Jean Cocteau, un « vrai Méditerranéen » d’adoption
Dans sa jeunesse, Jean Cocteau avait déjà fréquenté les rivages de la Côte d’Azur dans l’entre-deux-guerres, à l’occasion de séjours plus ou moins brefs au Cap Martin, à Grasse, à Monte-Carlo, puis à Villefranche-sur-Mer. Mais c’est à partir de 1950 qu’il s’y installe de manière beaucoup plus durable. Lors du tournage de son film Les Enfants terribles, Cocteau rencontre une admiratrice, Francine Weisweiller, qui devient immédiatement son amie et mécène. Sur son invitation, il séjourne dans la somptueuse villa qu’elle possède sur le Cap Ferrat, près de Nice, puis s’y installe une partie de l’année jusqu’à sa mort en 1963. Cocteau, qui a vécu toute sa vie en région parisienne, se sent devenir un « vrai Méditerranéen ».

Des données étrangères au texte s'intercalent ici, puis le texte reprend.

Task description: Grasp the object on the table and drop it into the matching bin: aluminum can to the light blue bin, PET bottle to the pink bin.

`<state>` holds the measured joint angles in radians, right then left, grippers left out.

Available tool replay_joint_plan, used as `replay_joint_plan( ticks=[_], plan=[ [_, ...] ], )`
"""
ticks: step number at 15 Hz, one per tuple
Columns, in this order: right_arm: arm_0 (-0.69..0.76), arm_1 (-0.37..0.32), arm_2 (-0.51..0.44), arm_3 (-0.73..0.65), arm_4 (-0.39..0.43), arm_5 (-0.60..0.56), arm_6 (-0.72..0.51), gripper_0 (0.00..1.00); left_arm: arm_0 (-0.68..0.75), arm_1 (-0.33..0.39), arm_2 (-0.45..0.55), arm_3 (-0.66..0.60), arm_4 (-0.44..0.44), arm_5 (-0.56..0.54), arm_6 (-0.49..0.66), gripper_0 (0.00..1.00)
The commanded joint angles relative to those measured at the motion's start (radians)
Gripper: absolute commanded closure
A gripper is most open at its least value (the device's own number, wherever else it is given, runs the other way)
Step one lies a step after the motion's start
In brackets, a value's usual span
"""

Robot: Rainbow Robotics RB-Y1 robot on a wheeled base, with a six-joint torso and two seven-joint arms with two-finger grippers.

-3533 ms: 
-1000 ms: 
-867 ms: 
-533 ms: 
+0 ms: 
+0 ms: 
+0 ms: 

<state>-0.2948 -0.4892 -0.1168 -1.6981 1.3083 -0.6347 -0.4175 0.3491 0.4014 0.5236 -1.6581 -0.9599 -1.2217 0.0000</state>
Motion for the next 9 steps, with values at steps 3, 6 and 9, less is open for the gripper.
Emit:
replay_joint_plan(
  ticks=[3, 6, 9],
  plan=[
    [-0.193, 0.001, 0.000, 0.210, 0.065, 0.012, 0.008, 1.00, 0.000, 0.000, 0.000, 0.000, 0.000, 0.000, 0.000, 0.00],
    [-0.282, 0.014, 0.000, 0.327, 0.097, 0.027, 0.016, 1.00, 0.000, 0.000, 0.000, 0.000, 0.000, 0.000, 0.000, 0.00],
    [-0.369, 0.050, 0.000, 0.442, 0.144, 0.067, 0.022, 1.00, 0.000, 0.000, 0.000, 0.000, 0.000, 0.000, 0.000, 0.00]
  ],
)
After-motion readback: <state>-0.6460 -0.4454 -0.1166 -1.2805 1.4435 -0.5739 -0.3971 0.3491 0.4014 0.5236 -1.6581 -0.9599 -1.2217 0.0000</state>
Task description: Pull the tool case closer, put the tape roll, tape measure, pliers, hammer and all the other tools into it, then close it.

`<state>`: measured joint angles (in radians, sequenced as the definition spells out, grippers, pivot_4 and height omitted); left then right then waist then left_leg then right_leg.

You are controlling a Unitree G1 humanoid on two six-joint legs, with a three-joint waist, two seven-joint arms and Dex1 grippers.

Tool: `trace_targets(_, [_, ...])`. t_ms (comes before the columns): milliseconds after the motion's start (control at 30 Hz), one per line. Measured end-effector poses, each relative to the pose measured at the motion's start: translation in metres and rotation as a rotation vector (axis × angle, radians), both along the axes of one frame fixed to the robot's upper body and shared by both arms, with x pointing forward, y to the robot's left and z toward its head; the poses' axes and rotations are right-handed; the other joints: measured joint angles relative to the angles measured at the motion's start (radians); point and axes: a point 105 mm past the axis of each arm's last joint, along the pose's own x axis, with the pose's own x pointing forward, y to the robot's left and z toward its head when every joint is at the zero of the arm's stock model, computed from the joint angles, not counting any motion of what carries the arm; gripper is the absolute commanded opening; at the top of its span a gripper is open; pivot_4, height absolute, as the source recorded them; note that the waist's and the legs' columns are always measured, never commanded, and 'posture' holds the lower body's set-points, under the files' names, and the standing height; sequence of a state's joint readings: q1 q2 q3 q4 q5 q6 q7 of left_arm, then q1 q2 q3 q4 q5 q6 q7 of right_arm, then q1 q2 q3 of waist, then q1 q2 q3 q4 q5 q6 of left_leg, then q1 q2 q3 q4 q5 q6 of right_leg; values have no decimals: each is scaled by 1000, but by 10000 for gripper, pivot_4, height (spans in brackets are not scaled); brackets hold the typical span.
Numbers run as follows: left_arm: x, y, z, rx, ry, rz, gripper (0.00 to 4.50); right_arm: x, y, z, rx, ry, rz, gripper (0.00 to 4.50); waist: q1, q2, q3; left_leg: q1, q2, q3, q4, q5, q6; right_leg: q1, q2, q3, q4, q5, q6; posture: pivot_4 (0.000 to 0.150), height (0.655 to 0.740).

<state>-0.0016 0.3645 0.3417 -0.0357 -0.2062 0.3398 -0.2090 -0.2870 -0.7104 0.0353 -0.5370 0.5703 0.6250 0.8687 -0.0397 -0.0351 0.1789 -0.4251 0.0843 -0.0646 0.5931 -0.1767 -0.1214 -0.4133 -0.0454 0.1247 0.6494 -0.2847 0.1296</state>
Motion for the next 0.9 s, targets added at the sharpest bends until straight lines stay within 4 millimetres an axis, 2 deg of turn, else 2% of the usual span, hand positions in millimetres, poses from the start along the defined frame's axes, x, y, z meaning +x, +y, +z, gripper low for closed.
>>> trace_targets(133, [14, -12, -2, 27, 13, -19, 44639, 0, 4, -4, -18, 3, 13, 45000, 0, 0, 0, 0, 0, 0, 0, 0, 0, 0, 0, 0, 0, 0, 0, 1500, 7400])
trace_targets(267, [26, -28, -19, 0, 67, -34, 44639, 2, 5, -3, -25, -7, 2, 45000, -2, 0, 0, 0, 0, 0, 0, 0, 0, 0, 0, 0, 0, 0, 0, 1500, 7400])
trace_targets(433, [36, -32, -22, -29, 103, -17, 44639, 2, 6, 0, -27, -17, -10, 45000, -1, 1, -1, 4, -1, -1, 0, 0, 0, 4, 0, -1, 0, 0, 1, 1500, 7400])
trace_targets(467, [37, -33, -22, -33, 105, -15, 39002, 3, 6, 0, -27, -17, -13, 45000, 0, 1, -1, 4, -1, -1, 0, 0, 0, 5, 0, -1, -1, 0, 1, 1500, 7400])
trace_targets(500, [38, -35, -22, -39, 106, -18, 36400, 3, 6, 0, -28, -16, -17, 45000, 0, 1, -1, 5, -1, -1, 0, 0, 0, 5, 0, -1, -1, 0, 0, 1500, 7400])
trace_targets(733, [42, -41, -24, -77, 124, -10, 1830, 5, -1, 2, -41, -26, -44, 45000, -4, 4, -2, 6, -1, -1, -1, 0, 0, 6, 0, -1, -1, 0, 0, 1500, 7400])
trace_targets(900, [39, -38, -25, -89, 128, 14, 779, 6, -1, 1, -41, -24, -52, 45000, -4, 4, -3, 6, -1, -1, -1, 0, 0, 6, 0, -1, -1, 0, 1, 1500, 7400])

Cette période dite « de Santo Sospir », du nom de la villa de son amie, coïncide avec une phase de créativité intense qui amène le poète à expérimenter avec une multitude de nouveaux médiums. On le voit ainsi s’adonner tour à tour à la décoration murale, à la peinture de chevalet, à la tapisserie, au pastel, à la céramique, aux crayons à la cire ou encore à l’art du vitrail… Cocteau utilise tous ces moyens pour explorer la couleur, en rupture nette avec la dominante noir et blanc qui a marqué son œuvre jusque-là.
Une « période méditerranéenne » foisonnante
Mais l’influence méditerranéenne se fait également sentir dans les thèmes traités par Cocteau. Pour lui, toutes les côtes baignées par cette mer « forment une sorte de patrie et les peuples qui habitent cette patrie composent une famille. » Son séjour sur la Côte d’Azur est pour lui l’occasion de se reconnecter à cette source d’inspiration apparemment inépuisable.
En premier lieu, Cocteau s’intéresse aux mythologies issues des civilisations antiques qui ont été baignées par cette mer au bord de laquelle il s’est établi. Les mythologies gréco-romaines sont une source d’inspiration majeure du poète depuis qu’il s’est attaché à « retendre la peau des mythes » dans les années 1920 à travers une entreprise de réécriture très personnelle des grands motifs de la tragédie grecque. Mais à partir de 1950, c’est surtout sous forme graphique qu’il continue d’explorer les aspects les plus légers de ces thèmes, au travers de séries de dessins, notamment de ses faunes, divinités mineures portant des cornes, des oreilles et des pattes de bouc, qui incarnent l’exubérance de la nature et la jeunesse éternelle.
D’autres thèmes éminemment méditerranéens inspirent Cocteau, tels les personnages de la Commedia dell’arte, et tout particulièrement Arlequin, personnage emprunté à l’univers pictural de Picasso, qui fait l’objet de magnifiques dessins au pastel, mais également d’une statuette de céramique. Par ailleurs, les fameux Innamorati présentés à l’étage, bien qu’étant une création originale de Cocteau, tirent eux aussi leur nom de la Commedia dell’arte, tout autant que leur théâtralité et leur sens du grotesque.
L’Espagne est présente à travers un autre thème hérité de Picasso, les scènes tauromachiques, que Cocteau dessine seul ou à quatre mains avec le jeune peintre Raymond Moretti. Les Gitans, rencontrés lors d’un voyage dans la péninsule ibérique, et qui l’initient au mystère du flamenco, font également l’objet de magnifiques pastels.
De manière générale, les années méditerranéennes de Cocteau donnent lieu à une production artistique empreinte d’une certaine joie de vivre, et ses personnages acquièrent parfois en guise d’œil un motif de poisson, évocation symbolique supplémentaire de cette mer tutélaire.